The first part of THE APPOINTMENT is pure fun, dadaism, pochade, but it’s only the beginning, a few narrative curves and we’re already in the drama. The film, just released in theaters with Teodora and already at the last Venice Film Festival, sees the return of Macedonian director Teona Strugar Mitevska (God Exists, Her Name is Petrunya), who this time stages a true story that happened to Elma Tataragic, co-writer of L’APPOINTMENT with her. This is the story. Asja (Jelena Kordić) is a single woman in her early forties who finds herself grappling with the most surreal speed dating. A table to share with a stranger, among many other identical tables and as many couples, and then many questions to answer such as: which color do you prefer? What season do you identify with or how important is sex to you? Questions repeated endlessly in search of an understanding with the occasional table mate. Soon after comes the game of ‘prisoner ball’, a formal lunch and, finally, free couple dances. And all this according to an order established by two efficient masters of ceremonies dressed in a showy leopard-print dress.
But there is something wrong with this time-tested ritual. Asja finds herself a certain Zoran (Adnan Omerović), a very thin and good-looking man with whom something could even happen as a companion assigned to her by her destiny. But the initial harmony between the two is broken by an incredible coincidence that has linked the lives of Asja and Zoran. Zoran, it turns out, is in fact a Serb who shot the woman during the Serbo-Croatian war and that perhaps he is there, not surprisingly, to make it up to you. Asja, in her turn, still lives in the shadow of that never really forgotten drama and now she is facing that enemy that she had imagined a thousand times. From here on THE APPOINTMENT declines into a real drama in which they must find a right place: sin, guilt, redemption and forgiveness.
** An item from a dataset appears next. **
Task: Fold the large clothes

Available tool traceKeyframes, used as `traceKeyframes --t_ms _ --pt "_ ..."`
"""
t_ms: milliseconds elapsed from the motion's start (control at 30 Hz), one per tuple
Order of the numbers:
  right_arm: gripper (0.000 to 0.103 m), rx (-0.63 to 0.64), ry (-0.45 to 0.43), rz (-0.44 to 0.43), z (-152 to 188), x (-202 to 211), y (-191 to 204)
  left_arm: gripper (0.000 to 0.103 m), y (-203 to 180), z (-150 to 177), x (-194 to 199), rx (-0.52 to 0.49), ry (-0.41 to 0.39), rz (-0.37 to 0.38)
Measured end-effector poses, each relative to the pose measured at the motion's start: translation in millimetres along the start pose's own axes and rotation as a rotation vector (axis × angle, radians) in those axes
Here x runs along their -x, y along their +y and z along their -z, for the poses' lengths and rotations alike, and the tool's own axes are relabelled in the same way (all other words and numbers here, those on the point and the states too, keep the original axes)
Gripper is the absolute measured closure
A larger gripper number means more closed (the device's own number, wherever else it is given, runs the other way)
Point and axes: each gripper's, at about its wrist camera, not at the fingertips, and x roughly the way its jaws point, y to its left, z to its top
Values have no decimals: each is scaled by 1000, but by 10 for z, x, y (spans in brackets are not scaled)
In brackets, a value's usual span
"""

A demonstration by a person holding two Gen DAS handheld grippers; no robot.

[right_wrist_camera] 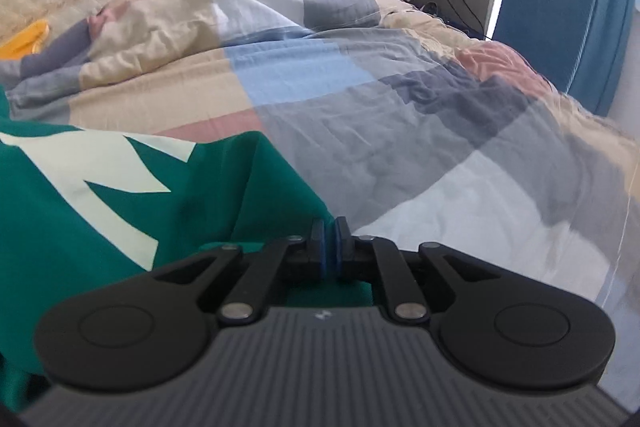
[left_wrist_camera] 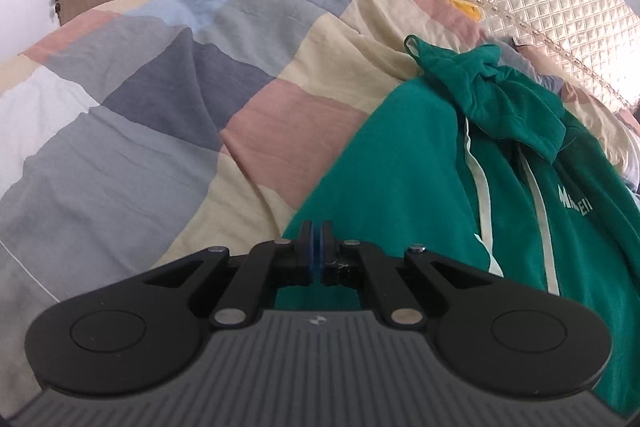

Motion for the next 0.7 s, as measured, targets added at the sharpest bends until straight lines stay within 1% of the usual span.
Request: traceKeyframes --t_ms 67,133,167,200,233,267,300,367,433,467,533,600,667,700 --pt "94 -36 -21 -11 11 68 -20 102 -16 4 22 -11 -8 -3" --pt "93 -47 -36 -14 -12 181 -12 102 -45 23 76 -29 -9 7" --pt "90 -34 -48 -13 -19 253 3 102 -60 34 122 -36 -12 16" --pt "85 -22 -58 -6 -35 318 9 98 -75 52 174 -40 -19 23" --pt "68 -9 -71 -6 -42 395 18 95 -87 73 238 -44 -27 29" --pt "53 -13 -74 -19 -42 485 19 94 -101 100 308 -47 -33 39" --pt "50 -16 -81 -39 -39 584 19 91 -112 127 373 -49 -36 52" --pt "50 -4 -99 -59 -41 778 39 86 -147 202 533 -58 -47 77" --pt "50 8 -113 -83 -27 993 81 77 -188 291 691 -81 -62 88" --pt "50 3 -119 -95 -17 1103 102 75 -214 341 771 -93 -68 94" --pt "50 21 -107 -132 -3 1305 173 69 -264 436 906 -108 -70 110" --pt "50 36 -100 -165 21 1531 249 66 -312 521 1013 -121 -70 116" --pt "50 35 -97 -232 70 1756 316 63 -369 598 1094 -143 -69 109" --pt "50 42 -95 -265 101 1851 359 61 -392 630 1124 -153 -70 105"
What defines us: our ethnicity, our religion, our gender? What divides or unites us? This is a story about the precariousness of life, about chance encounters that unite the abuser and the victim, bringing the painful past back to life; it’s a story of impossible connections, love and absurdity says Teona Strugar Mitevska. And the director again: For me THE APPOINTMENT is a sort of poem and a way to celebrate the best of what was Yugoslavia and Sarajevo, the most beautiful city in the world with the most beautiful people. The screenwriter Elma Tataragić is my soulmate, she has an unparalleled collaborative strength. GOD IS A WOMAN AND HER NAME IS PETRUNYA was a personal journey for me, while this film is Elma’s personal story: the screenplay is in fact inspired by her life. The film, finally explains the director, takes place in a single space and I found myself facing a great challenge: how to film this cast of forty actors, of which only seventeen are professionals, without boring the audience? I knew it was an ensemble film and I had to treat it like a jigsaw puzzle or a cathedral where every piece is of paramount importance: one character couldn’t function without the others and vice versa. So I did six weeks of rehearsals, because rehearsals – he concludes – make it possible to organize chaos and create space for improvisation, to bring out truths from the actors that cannot be found otherwise.